[Data Boundary: Start]

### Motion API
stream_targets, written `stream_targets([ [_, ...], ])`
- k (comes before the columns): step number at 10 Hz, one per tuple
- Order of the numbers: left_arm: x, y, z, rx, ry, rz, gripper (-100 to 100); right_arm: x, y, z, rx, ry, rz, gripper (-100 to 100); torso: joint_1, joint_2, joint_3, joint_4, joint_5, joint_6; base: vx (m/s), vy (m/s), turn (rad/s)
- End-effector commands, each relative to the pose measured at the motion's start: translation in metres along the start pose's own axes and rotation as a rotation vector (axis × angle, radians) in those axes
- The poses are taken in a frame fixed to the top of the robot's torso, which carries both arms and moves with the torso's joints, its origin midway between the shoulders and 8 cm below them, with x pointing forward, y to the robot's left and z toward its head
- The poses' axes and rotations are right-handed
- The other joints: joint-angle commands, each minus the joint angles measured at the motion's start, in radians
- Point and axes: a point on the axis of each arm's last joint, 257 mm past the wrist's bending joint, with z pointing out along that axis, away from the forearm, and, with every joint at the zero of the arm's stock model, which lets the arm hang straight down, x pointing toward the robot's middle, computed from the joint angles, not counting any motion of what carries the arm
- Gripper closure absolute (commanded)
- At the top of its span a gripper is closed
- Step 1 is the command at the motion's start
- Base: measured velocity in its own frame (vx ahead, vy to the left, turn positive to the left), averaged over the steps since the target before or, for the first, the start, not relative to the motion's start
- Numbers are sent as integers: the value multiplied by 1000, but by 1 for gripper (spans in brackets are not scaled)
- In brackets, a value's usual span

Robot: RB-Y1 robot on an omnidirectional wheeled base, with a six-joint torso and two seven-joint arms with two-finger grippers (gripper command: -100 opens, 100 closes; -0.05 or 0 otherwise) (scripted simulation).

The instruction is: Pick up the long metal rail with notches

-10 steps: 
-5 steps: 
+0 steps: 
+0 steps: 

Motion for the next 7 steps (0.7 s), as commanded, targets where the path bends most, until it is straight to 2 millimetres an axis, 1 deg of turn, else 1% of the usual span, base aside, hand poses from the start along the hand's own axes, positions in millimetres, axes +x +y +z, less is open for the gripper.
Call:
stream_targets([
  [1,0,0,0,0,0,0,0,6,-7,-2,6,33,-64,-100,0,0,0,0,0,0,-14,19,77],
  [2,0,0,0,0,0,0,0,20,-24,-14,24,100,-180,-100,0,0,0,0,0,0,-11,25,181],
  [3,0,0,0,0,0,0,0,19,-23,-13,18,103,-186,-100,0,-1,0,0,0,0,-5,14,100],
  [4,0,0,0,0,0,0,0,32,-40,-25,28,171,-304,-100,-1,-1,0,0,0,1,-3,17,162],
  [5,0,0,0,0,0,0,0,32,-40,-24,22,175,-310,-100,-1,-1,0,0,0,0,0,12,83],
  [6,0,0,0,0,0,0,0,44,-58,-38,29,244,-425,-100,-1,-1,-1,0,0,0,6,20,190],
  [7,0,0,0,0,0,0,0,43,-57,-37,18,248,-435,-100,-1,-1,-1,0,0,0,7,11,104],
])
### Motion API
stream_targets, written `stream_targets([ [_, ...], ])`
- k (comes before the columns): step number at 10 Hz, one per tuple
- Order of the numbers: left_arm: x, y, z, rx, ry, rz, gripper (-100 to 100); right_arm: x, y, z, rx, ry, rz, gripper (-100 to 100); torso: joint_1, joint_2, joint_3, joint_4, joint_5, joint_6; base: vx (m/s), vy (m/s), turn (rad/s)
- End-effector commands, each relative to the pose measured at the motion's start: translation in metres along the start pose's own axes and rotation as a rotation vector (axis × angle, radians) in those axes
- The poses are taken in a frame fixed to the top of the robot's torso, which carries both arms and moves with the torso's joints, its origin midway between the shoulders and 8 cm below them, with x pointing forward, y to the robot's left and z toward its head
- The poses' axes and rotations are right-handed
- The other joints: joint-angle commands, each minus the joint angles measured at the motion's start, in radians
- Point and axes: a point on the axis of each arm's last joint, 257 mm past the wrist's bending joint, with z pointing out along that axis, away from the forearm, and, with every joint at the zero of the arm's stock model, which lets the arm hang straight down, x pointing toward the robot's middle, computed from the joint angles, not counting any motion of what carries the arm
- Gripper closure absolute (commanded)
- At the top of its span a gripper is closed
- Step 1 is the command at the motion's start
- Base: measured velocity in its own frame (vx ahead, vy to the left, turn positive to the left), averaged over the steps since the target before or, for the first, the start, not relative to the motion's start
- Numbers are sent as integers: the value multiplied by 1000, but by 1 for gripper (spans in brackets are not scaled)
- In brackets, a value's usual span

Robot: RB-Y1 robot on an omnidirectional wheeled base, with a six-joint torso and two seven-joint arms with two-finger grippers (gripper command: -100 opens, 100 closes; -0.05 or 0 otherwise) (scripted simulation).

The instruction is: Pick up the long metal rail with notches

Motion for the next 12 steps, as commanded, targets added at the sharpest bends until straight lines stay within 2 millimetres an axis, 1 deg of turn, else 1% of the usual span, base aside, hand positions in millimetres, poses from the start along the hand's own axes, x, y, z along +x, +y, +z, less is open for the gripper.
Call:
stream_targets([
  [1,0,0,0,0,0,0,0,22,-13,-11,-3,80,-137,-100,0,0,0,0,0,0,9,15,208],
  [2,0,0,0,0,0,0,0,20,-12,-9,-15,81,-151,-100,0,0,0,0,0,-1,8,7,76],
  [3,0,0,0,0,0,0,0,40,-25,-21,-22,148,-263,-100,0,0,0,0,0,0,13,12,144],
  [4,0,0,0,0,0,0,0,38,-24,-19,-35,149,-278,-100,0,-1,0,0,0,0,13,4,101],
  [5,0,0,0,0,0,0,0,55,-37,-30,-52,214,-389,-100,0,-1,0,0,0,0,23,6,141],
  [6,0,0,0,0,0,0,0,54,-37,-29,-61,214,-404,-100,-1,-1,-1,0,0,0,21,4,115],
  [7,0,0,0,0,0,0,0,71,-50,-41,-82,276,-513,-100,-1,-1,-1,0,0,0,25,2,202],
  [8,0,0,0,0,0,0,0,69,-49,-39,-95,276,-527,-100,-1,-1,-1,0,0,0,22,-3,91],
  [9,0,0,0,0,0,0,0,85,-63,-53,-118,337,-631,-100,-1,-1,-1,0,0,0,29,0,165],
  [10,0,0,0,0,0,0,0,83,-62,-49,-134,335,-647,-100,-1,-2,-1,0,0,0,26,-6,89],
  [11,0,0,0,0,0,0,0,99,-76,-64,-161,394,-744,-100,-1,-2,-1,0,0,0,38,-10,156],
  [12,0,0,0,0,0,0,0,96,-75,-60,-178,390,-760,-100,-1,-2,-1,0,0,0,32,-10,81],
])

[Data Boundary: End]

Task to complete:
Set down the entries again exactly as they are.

Exercise response:
### Motion API
stream_targets, written `stream_targets([ [_, ...], ])`
- k (comes before the columns): step number at 10 Hz, one per tuple
- Order of the numbers: left_arm: x, y, z, rx, ry, rz, gripper (-100 to 100); right_arm: x, y, z, rx, ry, rz, gripper (-100 to 100); torso: joint_1, joint_2, joint_3, joint_4, joint_5, joint_6; base: vx (m/s), vy (m/s), turn (rad/s)
- End-effector commands, each relative to the pose measured at the motion's start: translation in metres along the start pose's own axes and rotation as a rotation vector (axis × angle, radians) in those axes
- The poses are taken in a frame fixed to the top of the robot's torso, which carries both arms and moves with the torso's joints, its origin midway between the shoulders and 8 cm below them, with x pointing forward, y to the robot's left and z toward its head
- The poses' axes and rotations are right-handed
- The other joints: joint-angle commands, each minus the joint angles measured at the motion's start, in radians
- Point and axes: a point on the axis of each arm's last joint, 257 mm past the wrist's bending joint, with z pointing out along that axis, away from the forearm, and, with every joint at the zero of the arm's stock model, which lets the arm hang straight down, x pointing toward the robot's middle, computed from the joint angles, not counting any motion of what carries the arm
- Gripper closure absolute (commanded)
- At the top of its span a gripper is closed
- Step 1 is the command at the motion's start
- Base: measured velocity in its own frame (vx ahead, vy to the left, turn positive to the left), averaged over the steps since the target before or, for the first, the start, not relative to the motion's start
- Numbers are sent as integers: the value multiplied by 1000, but by 1 for gripper (spans in brackets are not scaled)
- In brackets, a value's usual span

Robot: RB-Y1 robot on an omnidirectional wheeled base, with a six-joint torso and two seven-joint arms with two-finger grippers (gripper command: -100 opens, 100 closes; -0.05 or 0 otherwise) (scripted simulation).

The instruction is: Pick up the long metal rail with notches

-10 steps: 
-5 steps: 
+0 steps: 
+0 steps: 

Motion for the next 7 steps (0.7 s), as commanded, targets where the path bends most, until it is straight to 2 millimetres an axis, 1 deg of turn, else 1% of the usual span, base aside, hand poses from the start along the hand's own axes, positions in millimetres, axes +x +y +z, less is open for the gripper.
Call:
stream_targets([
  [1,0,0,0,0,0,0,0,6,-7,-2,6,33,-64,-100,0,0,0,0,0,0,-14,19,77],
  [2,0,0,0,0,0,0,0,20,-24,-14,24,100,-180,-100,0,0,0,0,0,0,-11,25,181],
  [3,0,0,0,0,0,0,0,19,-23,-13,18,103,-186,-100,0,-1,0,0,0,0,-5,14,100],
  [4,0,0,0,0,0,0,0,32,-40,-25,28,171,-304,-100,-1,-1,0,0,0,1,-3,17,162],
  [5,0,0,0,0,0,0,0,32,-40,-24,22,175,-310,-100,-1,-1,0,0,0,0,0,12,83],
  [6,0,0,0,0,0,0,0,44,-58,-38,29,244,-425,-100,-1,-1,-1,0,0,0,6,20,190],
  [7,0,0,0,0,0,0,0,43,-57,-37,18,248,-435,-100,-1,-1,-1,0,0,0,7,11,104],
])
### Motion API
stream_targets, written `stream_targets([ [_, ...], ])`
- k (comes before the columns): step number at 10 Hz, one per tuple
- Order of the numbers: left_arm: x, y, z, rx, ry, rz, gripper (-100 to 100); right_arm: x, y, z, rx, ry, rz, gripper (-100 to 100); torso: joint_1, joint_2, joint_3, joint_4, joint_5, joint_6; base: vx (m/s), vy (m/s), turn (rad/s)
- End-effector commands, each relative to the pose measured at the motion's start: translation in metres along the start pose's own axes and rotation as a rotation vector (axis × angle, radians) in those axes
- The poses are taken in a frame fixed to the top of the robot's torso, which carries both arms and moves with the torso's joints, its origin midway between the shoulders and 8 cm below them, with x pointing forward, y to the robot's left and z toward its head
- The poses' axes and rotations are right-handed
- The other joints: joint-angle commands, each minus the joint angles measured at the motion's start, in radians
- Point and axes: a point on the axis of each arm's last joint, 257 mm past the wrist's bending joint, with z pointing out along that axis, away from the forearm, and, with every joint at the zero of the arm's stock model, which lets the arm hang straight down, x pointing toward the robot's middle, computed from the joint angles, not counting any motion of what carries the arm
- Gripper closure absolute (commanded)
- At the top of its span a gripper is closed
- Step 1 is the command at the motion's start
- Base: measured velocity in its own frame (vx ahead, vy to the left, turn positive to the left), averaged over the steps since the target before or, for the first, the start, not relative to the motion's start
- Numbers are sent as integers: the value multiplied by 1000, but by 1 for gripper (spans in brackets are not scaled)
- In brackets, a value's usual span

Robot: RB-Y1 robot on an omnidirectional wheeled base, with a six-joint torso and two seven-joint arms with two-finger grippers (gripper command: -100 opens, 100 closes; -0.05 or 0 otherwise) (scripted simulation).

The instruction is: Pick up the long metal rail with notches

Motion for the next 12 steps, as commanded, targets added at the sharpest bends until straight lines stay within 2 millimetres an axis, 1 deg of turn, else 1% of the usual span, base aside, hand positions in millimetres, poses from the start along the hand's own axes, x, y, z along +x, +y, +z, less is open for the gripper.
Call:
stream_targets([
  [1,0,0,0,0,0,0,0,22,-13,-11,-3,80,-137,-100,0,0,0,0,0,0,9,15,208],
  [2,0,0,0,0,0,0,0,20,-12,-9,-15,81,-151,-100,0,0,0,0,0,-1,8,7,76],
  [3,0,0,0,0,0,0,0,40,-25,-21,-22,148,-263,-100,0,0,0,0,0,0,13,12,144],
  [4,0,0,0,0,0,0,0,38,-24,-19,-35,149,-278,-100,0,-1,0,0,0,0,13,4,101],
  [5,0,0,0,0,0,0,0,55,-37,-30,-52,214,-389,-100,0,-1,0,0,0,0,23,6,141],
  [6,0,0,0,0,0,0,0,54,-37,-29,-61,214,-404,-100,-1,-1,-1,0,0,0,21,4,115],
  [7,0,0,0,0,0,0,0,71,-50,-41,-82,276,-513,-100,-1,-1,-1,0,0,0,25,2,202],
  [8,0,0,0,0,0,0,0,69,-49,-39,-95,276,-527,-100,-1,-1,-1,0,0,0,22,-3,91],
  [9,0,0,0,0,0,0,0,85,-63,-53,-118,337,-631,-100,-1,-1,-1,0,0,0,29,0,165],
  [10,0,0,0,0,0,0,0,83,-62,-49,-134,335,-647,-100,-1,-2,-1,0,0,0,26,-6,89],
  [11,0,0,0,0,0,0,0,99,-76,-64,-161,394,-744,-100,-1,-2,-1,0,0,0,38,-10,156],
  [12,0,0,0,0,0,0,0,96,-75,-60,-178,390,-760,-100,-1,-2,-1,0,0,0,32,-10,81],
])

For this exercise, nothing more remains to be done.